- Type: Bolt-action rifle, Hunting rifle
- Place of origin: Japan

Production history
- Manufacturer: Howa Machinery, Ltd.
- Produced: 1967-1979
- Variants: Deluxe, Presentation, Medallion

Specifications
- Mass: 3,300g (.30-06), 3,200g (.308Win)
- Length: 1,160mm (.30-06), 1,075mm (.308Win)
- Barrel length: 616mm (.30-06), 565mm (.308Win)
- Cartridge: .30-06, .308 Winchester, others
- Caliber: 7.62mm
- Action: Bolt-action, Mauser type
- Muzzle velocity: Depends on caliber
- Effective firing range: Depends on caliber
- Maximum firing range: Depends on caliber
- Feed system: 5-rounds

= Howa Golden Bear =

Howa Golden Bear is a bolt-action rifle that was manufactured by Howa Industries in the past.

==History==
Howa Industries established its firearms manufacturing plant in 1960 after World War II. In the same year, Howa released the M300 (Note: Based on the M1 Carbine) as a hunting gun for domestic markets. Soon after releasing the Howa M300, the company began working on a new type of a hunting rifle in order to meet the demand for large-caliber bolt-action rifles in Japan. During the development, the designers used the Finnish SAKO L61R "Finnbear" as the basis of the design.

In 1967, Howa introduced the Howa Golden Bear large-caliber rifle at the US Open rifle exhibition in Chicago, USA. At the time, it was the only large caliber hunting rifle available domestically in Japan. (Note: Excluding Murata rifles that were manufactured or sold as rifles before World War II.) Approximately 3000 golden bear rifles were sold to the United States and passed every test at the renowned HP White Laboratory, one of the world's most renowned firearms testing facilities. Following the launch of the weapon, Howa gained popularity and acceptability in the American market.

The Golden Bear was launched in Japan and the United States in 1967, and the export specification grades were three types: deluxe, presentation, and medallion. In Japan, only the deluxe model was sold.
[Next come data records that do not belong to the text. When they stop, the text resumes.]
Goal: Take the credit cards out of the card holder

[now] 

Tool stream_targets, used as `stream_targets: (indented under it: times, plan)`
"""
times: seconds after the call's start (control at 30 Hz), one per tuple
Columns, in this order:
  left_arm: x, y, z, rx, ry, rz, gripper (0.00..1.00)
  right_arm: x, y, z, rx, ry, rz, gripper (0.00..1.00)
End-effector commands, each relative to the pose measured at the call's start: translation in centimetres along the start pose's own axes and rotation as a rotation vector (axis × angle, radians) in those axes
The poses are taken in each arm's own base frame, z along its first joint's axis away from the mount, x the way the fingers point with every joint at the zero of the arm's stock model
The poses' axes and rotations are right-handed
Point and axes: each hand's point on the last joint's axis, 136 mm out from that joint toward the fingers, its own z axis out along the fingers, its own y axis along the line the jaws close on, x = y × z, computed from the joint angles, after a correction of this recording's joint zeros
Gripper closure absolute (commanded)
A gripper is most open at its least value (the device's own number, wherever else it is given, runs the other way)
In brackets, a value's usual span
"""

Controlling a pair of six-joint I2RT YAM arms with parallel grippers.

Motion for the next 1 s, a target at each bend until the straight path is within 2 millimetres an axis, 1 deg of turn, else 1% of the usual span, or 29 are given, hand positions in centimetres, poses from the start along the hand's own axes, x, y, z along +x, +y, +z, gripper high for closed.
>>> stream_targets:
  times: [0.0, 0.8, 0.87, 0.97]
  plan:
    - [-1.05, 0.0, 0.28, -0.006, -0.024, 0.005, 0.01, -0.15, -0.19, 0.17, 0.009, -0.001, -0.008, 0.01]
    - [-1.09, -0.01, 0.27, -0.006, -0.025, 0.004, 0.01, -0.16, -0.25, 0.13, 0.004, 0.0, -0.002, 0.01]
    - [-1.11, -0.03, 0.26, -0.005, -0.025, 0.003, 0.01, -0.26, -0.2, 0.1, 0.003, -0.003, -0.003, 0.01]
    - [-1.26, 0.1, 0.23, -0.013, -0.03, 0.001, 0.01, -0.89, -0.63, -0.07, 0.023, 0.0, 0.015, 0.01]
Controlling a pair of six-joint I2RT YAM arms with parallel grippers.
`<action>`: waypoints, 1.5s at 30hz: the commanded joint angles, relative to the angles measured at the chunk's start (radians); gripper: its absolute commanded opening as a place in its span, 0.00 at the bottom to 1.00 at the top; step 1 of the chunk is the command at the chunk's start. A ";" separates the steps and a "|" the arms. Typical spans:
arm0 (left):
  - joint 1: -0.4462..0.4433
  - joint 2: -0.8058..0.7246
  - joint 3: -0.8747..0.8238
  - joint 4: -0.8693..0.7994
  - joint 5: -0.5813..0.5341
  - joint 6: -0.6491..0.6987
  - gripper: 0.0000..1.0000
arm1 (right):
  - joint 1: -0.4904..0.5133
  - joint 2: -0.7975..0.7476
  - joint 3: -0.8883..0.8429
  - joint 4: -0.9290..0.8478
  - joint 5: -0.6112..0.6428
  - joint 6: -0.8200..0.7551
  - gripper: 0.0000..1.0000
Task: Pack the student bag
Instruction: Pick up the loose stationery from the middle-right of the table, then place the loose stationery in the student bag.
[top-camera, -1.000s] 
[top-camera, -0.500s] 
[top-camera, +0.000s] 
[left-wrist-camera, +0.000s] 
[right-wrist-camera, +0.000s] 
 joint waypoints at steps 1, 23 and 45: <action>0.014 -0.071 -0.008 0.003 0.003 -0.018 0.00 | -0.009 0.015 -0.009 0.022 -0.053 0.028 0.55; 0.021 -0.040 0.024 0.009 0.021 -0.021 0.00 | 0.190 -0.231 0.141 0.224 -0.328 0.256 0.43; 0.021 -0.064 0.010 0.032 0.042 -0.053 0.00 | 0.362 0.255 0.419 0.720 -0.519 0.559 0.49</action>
In the United States, the Howa rifles were sold by Dickson Roses company as "Dickson-Howa Golden Bear". Also in the US Market, Weatherby, which had business connections with Howa, also sold Howa rifles (OEM) under the name of Weatherby Vanguard. (Note: Later, Howa M1500 was also OEM-supplied to Weatherby, Inc. under the same name.)

In 1979, an updated design/model of the Howa Golden Bear, the M1500 were introduced, with the older Golden Bear model becoming discontinued in same year.

==Design==

Howa Golden Bear is very similar to its parent weapon, the Sako L61R "Finnbear".

==Use by Japanese law enforcement==
Despite being designed for hunting, the Golden Bear was adopted by elements within Japanese law-enforcement.

Based on the lessons learned from the Kin Kiro incident in 1968, the National Police Agency deployed a Golden Bear rifles to the prefectural police as equipment for taking down criminals and rescuing hostages. Additionally, all police Golden Bear rifles came with a scope.

When the Setouchi Seajacking incident occurred in 1970, the Osaka Prefectural Police Special Gun Corps (currently the Anti-Firearms Squadron) sniper took down the criminal with a Golden Bear rifle, allowing other officers to rescue the hostages.

The Golden Bear is also said to have used the Tokyo Metropolitan Police Department's Special Squadron (now the SAT).

According to Megumi Tsukiji of Far East Gun Sales, the Golden Bear used by the Japanese police was chambered in .30-06 Springfield and equipped with an Bushnell Corporation 3-9 scope with magnification.